Playing Buy or Sell with the 10 Biggest Moves of the 2014 NFL Offseason
The NFL season never really ends, as teams are constantly on the lookout for ways to improve their rosters.
Most of the big free-agency signings are done, and the rookies have been selected. Now it's a quiet time, relatively speaking, where we can take a look and see what we liked and what we didn't.
Of course, it's all making a decision "on paper," and as some will remind us, games aren't played on paper. So, really, we won't know which of these moves paid off until there are some games to be played.
For now, we can take a look at what happened the past few months and indulge in a little knee-jerk reaction. Here are 10 moves I am either buying into or selling as we head into 2014 training camps.
I based what was "big" by a combination of possible impact, money and overall buzz around the move.
Buying: New York Jets Signing Eric Decker
His salary ranks at just tied for No. 17 out of the top-25 per-year averages among wide receivers, according to Spotrac.com. Further, he brings the ability to stretch the field and a physical style of play to an offense.
Some wonder if he will be able to be productive as the main focus of the passing offense, after having been the Denver Broncos' No. 2 or No. 3 option. But the Jets worked hard to add some other weapons both on the ground (Chris Johnson) and in the draft (Jace Amaro, Shaq Evans, Jalen Saunders).

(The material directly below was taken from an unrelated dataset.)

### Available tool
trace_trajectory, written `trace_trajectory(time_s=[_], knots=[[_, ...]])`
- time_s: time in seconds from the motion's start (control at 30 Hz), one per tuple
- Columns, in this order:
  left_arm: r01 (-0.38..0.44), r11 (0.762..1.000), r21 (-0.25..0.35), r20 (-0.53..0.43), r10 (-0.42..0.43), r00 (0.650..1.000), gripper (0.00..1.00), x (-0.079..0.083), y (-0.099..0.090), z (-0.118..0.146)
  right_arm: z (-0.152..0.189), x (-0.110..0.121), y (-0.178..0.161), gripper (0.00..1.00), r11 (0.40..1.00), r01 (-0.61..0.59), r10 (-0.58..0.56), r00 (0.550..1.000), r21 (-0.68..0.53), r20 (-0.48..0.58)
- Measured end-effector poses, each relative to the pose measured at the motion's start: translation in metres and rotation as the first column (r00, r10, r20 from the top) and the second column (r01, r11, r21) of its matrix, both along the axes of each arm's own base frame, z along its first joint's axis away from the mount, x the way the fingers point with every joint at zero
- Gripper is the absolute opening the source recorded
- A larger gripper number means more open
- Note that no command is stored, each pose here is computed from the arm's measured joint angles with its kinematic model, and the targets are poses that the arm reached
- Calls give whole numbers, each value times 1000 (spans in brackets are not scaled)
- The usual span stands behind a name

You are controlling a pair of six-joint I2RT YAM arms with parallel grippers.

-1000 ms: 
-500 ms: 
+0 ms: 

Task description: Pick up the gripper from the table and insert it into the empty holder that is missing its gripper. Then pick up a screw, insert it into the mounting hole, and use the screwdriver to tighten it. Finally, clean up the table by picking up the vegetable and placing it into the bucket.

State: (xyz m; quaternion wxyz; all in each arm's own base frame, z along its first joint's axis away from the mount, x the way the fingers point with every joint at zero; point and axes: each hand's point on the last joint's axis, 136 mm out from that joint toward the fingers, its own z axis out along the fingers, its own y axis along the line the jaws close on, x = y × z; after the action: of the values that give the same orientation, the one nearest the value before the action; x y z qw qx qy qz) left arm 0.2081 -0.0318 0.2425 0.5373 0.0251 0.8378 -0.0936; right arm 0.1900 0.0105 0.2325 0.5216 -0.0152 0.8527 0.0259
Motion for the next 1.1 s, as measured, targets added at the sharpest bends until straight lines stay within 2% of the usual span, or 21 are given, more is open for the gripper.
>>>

The defense will still focus on him, but there will be other players who can make team's pay when they do. In which case, paying Decker as a distraction makes this a win anyway.
Selling: Philadelphia Eagles Cutting DeSean Jackson...
It can get old dealing with a player who is constantly yammering for a new contract while in the middle of an old one, but if you chose to move a guy like DeSean Jackson, you’d better have a replacement. Or at least a guy who can come close.
The Eagles' cutting of Jackson was ugly, with shaky allegations of gang ties and assurances by the team that he was cut for "football reasons," per Kevin Patra of NFL.com. If they were tired of his antics, OK. However, the receivers left behind aren’t guys I feel can easily replace what Jackson did.
Jeremy Maclin is coming off an ACL tear. While he appears healthy, the Eagles can’t be 100 percent sold that he will return to what he was pre-injury. In fact, they only signed him to a one-year deal. Riley Cooper had a great 2013, but he succeeded without half of the attention from defenses he’ll get this year, and there’s no guarantee he’ll overcome that.
I liked the selections of Jordan Matthews and Josh Huff, but both have some rough edges to their game. I don’t see a clear plan of succession to the receivers post-Jackson.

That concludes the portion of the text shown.